Segundo o estudo da Universidade de Surrey, em Inglaterra, os condutores de carros são efectivamente responsáveis pela emissão de maiores quantidades de partículas nocivas, mas ao mesmo tempo estão também mais protegidos dos elementos exteriores. Ora, a “injustiça ambiental” surge exactamente aqui: os que mais criam poluição ambiental são os que estão mais protegidos dela.

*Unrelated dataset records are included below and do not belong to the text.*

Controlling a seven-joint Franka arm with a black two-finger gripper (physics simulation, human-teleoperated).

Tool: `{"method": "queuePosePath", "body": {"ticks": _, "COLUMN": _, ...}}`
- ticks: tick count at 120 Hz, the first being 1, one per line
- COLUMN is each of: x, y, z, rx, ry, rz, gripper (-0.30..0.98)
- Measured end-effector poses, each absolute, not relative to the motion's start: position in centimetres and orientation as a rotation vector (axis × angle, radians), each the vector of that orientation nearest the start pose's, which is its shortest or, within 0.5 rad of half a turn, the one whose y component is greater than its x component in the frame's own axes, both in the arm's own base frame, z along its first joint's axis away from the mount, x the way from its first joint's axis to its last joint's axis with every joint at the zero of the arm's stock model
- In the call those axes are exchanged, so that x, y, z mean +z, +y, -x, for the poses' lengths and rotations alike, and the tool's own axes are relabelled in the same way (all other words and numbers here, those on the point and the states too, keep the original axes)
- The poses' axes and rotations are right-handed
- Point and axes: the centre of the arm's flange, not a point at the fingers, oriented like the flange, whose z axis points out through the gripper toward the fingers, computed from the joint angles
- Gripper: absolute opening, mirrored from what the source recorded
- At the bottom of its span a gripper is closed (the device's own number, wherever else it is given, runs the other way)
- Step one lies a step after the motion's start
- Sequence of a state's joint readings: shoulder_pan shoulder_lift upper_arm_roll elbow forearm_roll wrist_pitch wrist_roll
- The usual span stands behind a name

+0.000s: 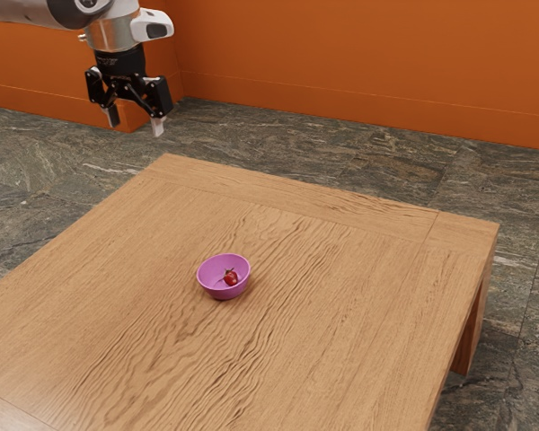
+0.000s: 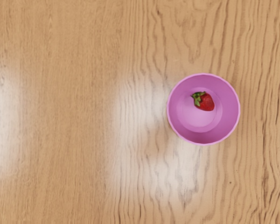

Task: Take strawberry from the bowl

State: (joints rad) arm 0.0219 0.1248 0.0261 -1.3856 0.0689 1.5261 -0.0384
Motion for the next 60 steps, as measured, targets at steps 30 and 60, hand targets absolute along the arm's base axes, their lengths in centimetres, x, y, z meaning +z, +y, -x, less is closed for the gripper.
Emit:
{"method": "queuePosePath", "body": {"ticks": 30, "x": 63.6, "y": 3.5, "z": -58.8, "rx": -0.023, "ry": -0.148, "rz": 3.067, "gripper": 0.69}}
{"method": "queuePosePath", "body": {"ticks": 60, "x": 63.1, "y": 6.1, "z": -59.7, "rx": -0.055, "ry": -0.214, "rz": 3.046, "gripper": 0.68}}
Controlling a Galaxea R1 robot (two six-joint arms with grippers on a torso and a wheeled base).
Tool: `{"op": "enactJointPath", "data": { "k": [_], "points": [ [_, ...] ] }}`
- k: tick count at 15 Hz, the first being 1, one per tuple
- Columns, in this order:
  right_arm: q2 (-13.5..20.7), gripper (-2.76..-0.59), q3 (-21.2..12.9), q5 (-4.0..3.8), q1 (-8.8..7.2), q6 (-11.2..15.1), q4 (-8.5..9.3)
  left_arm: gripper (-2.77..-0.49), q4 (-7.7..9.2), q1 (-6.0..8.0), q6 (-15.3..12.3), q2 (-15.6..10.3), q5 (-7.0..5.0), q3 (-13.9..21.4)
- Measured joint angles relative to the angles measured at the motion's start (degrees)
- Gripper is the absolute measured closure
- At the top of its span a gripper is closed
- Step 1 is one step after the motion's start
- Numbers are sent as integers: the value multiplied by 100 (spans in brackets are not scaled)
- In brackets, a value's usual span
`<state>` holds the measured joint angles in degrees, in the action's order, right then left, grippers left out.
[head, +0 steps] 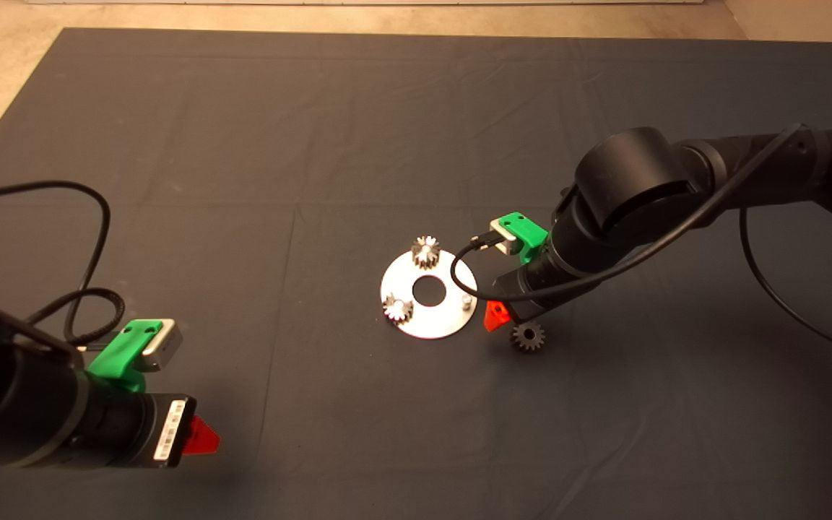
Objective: Install three planetary gears onto the carrier pins
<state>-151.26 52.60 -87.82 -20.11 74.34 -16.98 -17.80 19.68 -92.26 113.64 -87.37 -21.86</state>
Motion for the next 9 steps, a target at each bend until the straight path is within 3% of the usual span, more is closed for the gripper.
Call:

O estudo publicado teve lugar em Londres, cidade europeia que nos últimos tempos tem registado elevados níveis de poluição ambiental. A premissa do estudo publicado agora na Environment International era assim analisar os níveis de poluição a que estavam expostos os passageiros que habitualmente usam carro e os que por norma se deslocam em autocarros e metro.

Conclusões? Quem anda de metro está exposto, em média, a 68 microgramas de partículas nocivas, contra as 8 microgramas dos utilizadores de carros. Quanto aos passageiros de autocarros, os testes revelaram que estes utilizadores têm contacto directo com maiores níveis de carbono negro e partículas nocivas de quem anda de carro.